According to InformationWeek, "Open source CRM software is a tiny portion of the $5.7 billion a year CRM software market ... The dozen or so vendors of these applications, meanwhile, face an uphill battle to convince large businesses that their software is as scalable and functional as commercial CRM apps." In a published report, Analyst firm Gartner cites that has yet to make inroads and that the market share for open source CRM application offerings will remain below 1 percent when compared to the overall CRM software industry.

 

Analyst Paul Greenberg, president of the crm consultancy, The 56 Group LLC, similarly concluded, "While I think open source is a credible alternative to on-demand, I've come to the conclusion that open source is only going to be an alternative and a continuous force -- not a fabulous business model for CRM. All in all, I think that while open source CRM gained some absolute ground when measured [against] where it was a year ago, it lost relative ground due to the speed and credibility that on-demand gained over the year ..."

 

The open source value proposition suggests that free software is good and when a community of technical participants can read, modify and redistribute software source code, the community and the software evolve. While this value proposition is valid with some types of software, such as (Linux) operating systems and (Apache) web servers, it has not proven successful in the front office CRM or back office ERP (Enterprise Resource Planning) business applications market.

 

CRM software and ERP business systems are the information processing lifeblood of most organizations. Their predictability, integrity, availability and support resources cannot be compromised in any fashion without ensuing a corresponding compromise, and presumable interruption, to the organisation's viability.

 

At the time of this article, there were 174,385 open source solutions on the popular SourceForge distribution site. History indicates that an extraordinarily high percentage of these projects have profit intentions, however, are unprofitable, struggling projects that will unexpectedly and without advance notice cease activity. There are currently over 30 open source CRM software solutions (see sidebar for partial list). While the volume of alternatives is impressive, the vendor churn is alarming. History would again suggest that the majority of these systems will fail to exist in two to four years. Betting the business on the wrong open source CRM software system can lead companies down path of troubled reliability, support problems and obsolete software.

 

The absence of licence fees is a big part of the open source CRM economic argument, however, analysts and CRM veterans recognize that with CRM total cost of ownership (TCO), software licence fees are about 10% to 15% of the total investment. Implementation, customization, hardware and the IT labor for internal or outsourced support are where the real costs lie.

 

Open source CRM systems are likely to cater to two user types, entrepreneurial technologists who have the technical skills and passion to mold a solution to their specific requirements and cash-strapped companies that have no other choice. However, with business success and enough time, both user types are likely to migrate to commercial business software systems as their demands exceed open source capabilities and they place greater emphasis on the business' core competencies.

 

The Linux operating system and Apache Web server have demonstrated wide spread market adoption and are pinnacles of open source success.
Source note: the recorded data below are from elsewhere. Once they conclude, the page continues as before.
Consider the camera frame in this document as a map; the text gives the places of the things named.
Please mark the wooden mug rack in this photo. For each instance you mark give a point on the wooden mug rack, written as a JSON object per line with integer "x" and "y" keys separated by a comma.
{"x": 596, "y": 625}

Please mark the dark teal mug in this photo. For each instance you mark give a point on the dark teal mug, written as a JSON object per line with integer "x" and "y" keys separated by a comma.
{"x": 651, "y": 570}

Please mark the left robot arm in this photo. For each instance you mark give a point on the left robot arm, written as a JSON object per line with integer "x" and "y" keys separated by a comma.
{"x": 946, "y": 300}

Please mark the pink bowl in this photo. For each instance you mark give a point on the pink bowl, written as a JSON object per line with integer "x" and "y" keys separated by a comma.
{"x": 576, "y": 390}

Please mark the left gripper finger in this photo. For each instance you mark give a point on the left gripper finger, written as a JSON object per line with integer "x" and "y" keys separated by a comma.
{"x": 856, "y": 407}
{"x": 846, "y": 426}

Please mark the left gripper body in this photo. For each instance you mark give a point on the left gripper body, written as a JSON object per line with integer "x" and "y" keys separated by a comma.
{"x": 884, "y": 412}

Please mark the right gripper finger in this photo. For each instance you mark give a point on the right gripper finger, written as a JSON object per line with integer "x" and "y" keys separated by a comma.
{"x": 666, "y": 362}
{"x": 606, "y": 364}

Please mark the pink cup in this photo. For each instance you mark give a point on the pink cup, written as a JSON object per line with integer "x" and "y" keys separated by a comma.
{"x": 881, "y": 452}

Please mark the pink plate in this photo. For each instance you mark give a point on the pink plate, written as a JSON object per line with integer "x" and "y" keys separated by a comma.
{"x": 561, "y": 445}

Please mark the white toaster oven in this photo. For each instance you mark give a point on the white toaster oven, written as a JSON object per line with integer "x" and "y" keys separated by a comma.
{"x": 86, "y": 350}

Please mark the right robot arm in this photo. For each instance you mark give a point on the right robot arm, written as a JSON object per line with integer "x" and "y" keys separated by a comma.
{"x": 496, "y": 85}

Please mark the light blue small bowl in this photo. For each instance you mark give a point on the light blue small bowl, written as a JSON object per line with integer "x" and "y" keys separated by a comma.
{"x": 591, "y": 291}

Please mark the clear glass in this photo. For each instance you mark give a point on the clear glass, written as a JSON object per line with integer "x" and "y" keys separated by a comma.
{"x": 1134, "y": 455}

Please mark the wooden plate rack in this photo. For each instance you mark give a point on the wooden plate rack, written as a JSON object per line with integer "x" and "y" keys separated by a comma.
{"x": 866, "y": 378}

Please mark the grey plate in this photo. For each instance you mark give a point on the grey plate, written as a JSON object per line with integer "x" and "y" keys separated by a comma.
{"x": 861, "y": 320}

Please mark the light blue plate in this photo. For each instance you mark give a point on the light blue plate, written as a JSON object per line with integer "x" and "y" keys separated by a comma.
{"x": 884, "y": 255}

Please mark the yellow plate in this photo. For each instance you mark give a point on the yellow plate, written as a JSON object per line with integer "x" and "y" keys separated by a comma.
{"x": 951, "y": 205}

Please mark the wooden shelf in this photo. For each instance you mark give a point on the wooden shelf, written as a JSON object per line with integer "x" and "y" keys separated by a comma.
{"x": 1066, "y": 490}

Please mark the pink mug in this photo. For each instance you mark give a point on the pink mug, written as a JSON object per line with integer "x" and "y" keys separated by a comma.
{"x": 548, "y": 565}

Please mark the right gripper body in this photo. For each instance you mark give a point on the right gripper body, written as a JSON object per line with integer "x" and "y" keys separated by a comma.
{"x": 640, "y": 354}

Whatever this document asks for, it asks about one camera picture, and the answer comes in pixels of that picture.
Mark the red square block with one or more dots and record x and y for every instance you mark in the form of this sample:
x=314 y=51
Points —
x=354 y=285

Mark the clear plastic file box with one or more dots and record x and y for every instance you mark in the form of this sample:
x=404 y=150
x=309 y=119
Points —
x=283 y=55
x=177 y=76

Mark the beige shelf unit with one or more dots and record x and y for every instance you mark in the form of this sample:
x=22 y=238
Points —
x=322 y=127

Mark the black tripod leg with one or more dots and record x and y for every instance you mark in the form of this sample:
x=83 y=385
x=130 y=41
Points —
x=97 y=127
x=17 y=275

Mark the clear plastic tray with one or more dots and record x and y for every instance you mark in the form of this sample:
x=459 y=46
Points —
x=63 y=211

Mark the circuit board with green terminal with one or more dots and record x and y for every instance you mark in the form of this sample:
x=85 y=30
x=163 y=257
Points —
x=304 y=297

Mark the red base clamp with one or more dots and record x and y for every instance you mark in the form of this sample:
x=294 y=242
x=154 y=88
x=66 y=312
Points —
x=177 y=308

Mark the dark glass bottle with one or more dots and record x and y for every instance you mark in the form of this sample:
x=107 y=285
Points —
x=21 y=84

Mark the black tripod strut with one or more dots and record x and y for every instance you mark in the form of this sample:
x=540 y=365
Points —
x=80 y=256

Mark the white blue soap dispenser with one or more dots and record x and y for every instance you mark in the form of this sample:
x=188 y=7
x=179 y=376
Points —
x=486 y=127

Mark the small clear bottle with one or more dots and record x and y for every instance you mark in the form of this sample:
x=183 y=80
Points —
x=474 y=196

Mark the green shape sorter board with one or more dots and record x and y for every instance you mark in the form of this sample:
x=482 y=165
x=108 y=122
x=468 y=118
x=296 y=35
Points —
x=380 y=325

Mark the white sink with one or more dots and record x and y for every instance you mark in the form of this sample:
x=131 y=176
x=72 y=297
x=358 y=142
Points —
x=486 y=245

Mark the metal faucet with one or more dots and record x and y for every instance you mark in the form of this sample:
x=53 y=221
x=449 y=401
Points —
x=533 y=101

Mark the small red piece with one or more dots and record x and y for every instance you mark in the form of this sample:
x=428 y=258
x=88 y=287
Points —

However, just as the database giants of Oracle and MS SQL Server face almost no serious threat from MySQL, the CRM software vendors are experiencing no measurable loss to open source solutions.

  Open Source & SaaS CRM


Several open source CRM software vendors are combining the disruptive nature of open source licensing with the disruptive nature of hosted deployment.

 

Commercial open source software-as-a-service (SaaS) applications are on the rise and projected to grow at over 24 percent, however, whether they catch commercial CRM software competitors remains unclear.